# Exercise instructions:
Go through the entries and copy every one exactly.

[Collected data]
════
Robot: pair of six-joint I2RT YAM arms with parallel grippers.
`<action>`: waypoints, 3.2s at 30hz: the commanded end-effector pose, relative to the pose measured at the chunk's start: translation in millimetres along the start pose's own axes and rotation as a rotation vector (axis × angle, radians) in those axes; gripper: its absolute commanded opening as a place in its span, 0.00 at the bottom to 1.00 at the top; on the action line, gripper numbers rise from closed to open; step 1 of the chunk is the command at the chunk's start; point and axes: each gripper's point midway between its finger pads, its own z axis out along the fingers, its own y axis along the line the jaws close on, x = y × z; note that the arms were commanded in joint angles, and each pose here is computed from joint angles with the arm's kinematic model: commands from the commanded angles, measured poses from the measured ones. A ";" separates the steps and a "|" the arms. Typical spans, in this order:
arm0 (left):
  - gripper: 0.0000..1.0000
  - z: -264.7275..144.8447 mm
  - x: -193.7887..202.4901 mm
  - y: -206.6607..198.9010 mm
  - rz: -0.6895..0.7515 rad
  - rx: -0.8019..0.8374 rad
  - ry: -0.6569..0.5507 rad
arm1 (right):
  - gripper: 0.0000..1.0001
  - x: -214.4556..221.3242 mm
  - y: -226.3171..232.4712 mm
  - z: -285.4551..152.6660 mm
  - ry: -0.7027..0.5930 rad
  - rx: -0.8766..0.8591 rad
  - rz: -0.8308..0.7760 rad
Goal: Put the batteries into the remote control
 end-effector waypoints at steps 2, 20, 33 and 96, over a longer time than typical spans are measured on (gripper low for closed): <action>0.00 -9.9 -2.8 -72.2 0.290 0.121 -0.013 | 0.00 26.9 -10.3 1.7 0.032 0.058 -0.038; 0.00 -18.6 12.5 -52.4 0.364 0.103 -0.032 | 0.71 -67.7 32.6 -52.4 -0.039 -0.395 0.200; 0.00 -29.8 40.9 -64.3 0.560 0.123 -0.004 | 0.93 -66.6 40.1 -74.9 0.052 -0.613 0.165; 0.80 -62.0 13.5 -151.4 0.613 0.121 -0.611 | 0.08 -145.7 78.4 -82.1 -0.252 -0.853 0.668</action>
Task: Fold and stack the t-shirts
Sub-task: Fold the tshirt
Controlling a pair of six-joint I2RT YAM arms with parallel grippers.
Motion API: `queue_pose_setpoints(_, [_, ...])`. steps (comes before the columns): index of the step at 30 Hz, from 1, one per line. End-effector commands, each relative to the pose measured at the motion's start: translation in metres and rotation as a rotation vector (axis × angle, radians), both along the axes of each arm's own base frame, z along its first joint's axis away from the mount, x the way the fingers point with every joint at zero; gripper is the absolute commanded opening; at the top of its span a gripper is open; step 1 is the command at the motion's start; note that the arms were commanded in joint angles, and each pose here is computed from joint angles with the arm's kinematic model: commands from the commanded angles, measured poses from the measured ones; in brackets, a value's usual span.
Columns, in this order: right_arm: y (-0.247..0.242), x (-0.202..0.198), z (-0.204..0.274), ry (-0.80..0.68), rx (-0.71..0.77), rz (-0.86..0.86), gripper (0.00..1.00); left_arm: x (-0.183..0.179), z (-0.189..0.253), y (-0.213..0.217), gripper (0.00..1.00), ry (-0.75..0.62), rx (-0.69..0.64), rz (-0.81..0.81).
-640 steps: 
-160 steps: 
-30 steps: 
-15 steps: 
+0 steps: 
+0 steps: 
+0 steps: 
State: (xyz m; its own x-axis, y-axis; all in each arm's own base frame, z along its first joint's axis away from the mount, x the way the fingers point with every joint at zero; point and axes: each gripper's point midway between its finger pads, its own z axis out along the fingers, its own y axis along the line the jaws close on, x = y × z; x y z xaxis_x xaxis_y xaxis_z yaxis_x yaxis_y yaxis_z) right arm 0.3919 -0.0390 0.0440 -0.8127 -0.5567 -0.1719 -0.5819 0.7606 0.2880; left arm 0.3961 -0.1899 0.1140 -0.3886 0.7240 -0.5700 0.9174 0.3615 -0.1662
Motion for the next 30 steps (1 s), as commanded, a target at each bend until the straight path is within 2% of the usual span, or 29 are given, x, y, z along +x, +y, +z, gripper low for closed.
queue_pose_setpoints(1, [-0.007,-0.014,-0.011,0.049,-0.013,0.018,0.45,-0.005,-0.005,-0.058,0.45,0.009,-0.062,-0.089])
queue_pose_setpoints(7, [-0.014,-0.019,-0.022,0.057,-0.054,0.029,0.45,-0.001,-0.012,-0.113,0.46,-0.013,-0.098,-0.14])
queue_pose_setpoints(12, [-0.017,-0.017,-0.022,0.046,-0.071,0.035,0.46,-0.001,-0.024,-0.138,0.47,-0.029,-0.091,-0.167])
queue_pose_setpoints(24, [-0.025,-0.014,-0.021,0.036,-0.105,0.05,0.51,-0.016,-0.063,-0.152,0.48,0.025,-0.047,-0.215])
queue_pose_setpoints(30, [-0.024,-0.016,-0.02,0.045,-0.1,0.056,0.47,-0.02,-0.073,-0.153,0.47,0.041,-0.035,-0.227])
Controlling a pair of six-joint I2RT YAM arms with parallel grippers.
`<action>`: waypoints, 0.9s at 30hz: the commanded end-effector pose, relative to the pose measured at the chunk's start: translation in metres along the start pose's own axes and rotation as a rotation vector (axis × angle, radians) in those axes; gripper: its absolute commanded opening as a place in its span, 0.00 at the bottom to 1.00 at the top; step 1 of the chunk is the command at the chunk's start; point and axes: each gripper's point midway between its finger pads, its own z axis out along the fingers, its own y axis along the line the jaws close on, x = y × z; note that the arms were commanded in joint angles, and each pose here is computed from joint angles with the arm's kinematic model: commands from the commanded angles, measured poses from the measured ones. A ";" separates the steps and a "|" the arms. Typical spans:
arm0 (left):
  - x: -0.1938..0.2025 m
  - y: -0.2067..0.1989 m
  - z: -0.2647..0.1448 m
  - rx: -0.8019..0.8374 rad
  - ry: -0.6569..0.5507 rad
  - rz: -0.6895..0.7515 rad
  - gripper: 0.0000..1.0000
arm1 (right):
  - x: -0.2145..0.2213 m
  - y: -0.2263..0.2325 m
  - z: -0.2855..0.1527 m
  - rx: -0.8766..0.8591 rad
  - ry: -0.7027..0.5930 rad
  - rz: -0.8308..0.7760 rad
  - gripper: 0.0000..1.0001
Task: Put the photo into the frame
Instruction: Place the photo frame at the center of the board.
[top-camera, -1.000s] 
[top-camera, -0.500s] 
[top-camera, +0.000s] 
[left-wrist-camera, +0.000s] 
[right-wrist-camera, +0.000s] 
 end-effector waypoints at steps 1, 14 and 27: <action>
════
# Task result:
Robot: pair of six-joint I2RT YAM arms with parallel grippers.
`<action>`: waypoints, 3.2s at 30hz: the commanded end-effector pose, relative to the pose measured at the chunk's start: translation in millimetres along the start pose's own axes and rotation as a rotation vector (axis × angle, radians) in those axes; gripper: its absolute commanded opening as a place in its span, 0.00 at the bottom to 1.00 at the top; on the action line, gripper numbers rise from closed to open; step 1 of the chunk is the command at the chunk's start; point and axes: each gripper's point midway between its finger pads, its own z axis out along the fingers, its own y axis along the line the jaws close on, x = y × z; note that the arms were commanded in joint angles, and each pose here is computed from joint angles with the arm's kinematic model: commands from the commanded angles, measured poses from the measured ones. A ";" separates the steps and a "|" the arms. Typical spans, in this order:
arm0 (left):
  - gripper: 0.0000..1.0000
  - z: -264.7275..144.8447 mm
  - x: -193.7887..202.4901 mm
  - y: -206.6607..198.9010 mm
  - rz: -0.6895..0.7515 rad
  - rx: -0.8019..0.8374 rad
  - ry: -0.6569..0.5507 rad
arm1 (right):
  - gripper: 0.0000..1.0001
  - x: -214.4556..221.3242 mm
  - y: -226.3171..232.4712 mm
  - z: -285.4551..152.6660 mm
  - ry: -0.7027..0.5930 rad
  - rx: -0.8766..0.8591 rad
  - rz: -0.8308..0.7760 rad
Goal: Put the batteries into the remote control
 end-effector waypoints at steps 2, 20, 33 and 96, over a longer time than typical spans are measured on (gripper low for closed): <action>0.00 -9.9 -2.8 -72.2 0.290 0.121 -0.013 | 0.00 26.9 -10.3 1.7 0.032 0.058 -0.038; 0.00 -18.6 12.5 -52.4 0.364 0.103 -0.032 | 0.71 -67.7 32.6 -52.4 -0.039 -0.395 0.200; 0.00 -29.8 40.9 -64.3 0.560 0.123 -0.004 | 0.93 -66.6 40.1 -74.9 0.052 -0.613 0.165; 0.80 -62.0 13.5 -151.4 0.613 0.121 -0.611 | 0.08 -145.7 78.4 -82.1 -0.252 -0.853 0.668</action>
Task: Fold and stack the t-shirts
Sub-task: Fold the tshirt
Controlling a pair of six-joint I2RT YAM arms with parallel grippers.
Motion API: `queue_pose_setpoints(_, [_, ...])`. steps (comes before the columns): index of the step at 30 Hz, from 1, one per line. End-effector commands, each relative to the pose measured at the motion's start: translation in metres and rotation as a rotation vector (axis × angle, radians), both along the axes of each arm's own base frame, z along its first joint's axis away from the mount, x the way the fingers point with every joint at zero; gripper is the absolute commanded opening; at the top of its span a gripper is open; step 1 is the command at the motion's start; note that the arms were commanded in joint angles, and each pose here is computed from joint angles with the arm's kinematic model: commands from the commanded angles, measured poses from the measured ones; in brackets, a value's usual span.
Columns, in this order: right_arm: y (-0.247..0.242), x (-0.202..0.198), z (-0.204..0.274), ry (-0.80..0.68), rx (-0.71..0.77), rz (-0.86..0.86), gripper (0.00..1.00); left_arm: x (-0.183..0.179), z (-0.189..0.253), y (-0.213..0.217), gripper (0.00..1.00), ry (-0.75..0.62), rx (-0.69..0.64), rz (-0.81..0.81).
-640 steps: 
-160 steps: 
-30 steps: 
-15 steps: 
+0 steps: 
+0 steps: 
+0 steps: 
State: (xyz m; its own x-axis, y-axis; all in each arm's own base frame, z along its first joint's axis away from the mount, x the way the fingers point with every joint at zero; point and axes: each gripper's point midway between its finger pads, its own z axis out along the fingers, its own y axis along the line the jaws close on, x = y × z; x y z xaxis_x xaxis_y xaxis_z yaxis_x yaxis_y yaxis_z) right arm 0.3919 -0.0390 0.0440 -0.8127 -0.5567 -0.1719 -0.5819 0.7606 0.2880; left arm 0.3961 -0.1899 0.1140 -0.3886 0.7240 -0.5700 0.9174 0.3615 -0.1662
Motion for the next 30 steps (1 s), as commanded, a target at each bend until the straight path is within 2% of the usual span, or 29 are given, x, y, z along +x, +y, +z, gripper low for closed.
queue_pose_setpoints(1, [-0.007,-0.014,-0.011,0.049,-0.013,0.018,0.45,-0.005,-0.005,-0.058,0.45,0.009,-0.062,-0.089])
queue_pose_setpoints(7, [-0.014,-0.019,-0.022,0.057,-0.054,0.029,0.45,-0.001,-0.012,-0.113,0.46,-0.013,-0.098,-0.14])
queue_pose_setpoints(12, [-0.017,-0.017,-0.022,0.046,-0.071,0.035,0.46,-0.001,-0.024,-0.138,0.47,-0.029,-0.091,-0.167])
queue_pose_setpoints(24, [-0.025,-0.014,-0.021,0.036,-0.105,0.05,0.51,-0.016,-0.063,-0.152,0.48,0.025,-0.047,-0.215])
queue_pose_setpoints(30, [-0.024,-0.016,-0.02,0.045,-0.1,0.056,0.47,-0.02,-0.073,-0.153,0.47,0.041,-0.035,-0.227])
Controlling a pair of six-joint I2RT YAM arms with parallel grippers.
`<action>`: waypoints, 0.9s at 30hz: the commanded end-effector pose, relative to the pose measured at the chunk's start: translation in metres along the start pose's own axes and rotation as a rotation vector (axis × angle, radians) in those axes; gripper: its absolute commanded opening as a place in its span, 0.00 at the bottom to 1.00 at the top; step 1 of the chunk is the command at the chunk's start; point and axes: each gripper's point midway between its finger pads, its own z axis out along the fingers, its own y axis along the line the jaws close on, x = y × z; note that the arms were commanded in joint angles, and each pose here is computed from joint angles with the arm's kinematic model: commands from the commanded angles, measured poses from the measured ones. A ";" separates the steps and a "|" the arms. Typical spans:
arm0 (left):
  - x: -0.1938..0.2025 m
  - y: -0.2067..0.1989 m
  - z: -0.2647..0.1448 m
  - rx: -0.8019..0.8374 rad
  - ry: -0.6569..0.5507 rad
  - rz: -0.6895..0.7515 rad
  - gripper: 0.0000..1.0000
arm1 (right):
  - x: -0.2145..0.2213 m
  - y: -0.2263..0.2325 m
  - z: -0.2855..0.1527 m
  - rx: -0.8766..0.8591 rad
  - ry: -0.7027..0.5930 rad
  - rz: -0.8308..0.7760 rad
  - gripper: 0.0000..1.0001
Task: Put the photo into the frame
Instruction: Place the photo frame at the center of the board.
[top-camera, -1.000s] 
[top-camera, -0.500s] 
[top-camera, +0.000s] 
[left-wrist-camera, +0.000s] 
[right-wrist-camera, +0.000s] 
 end-effector waypoints at steps 1, 14 and 27: <action>

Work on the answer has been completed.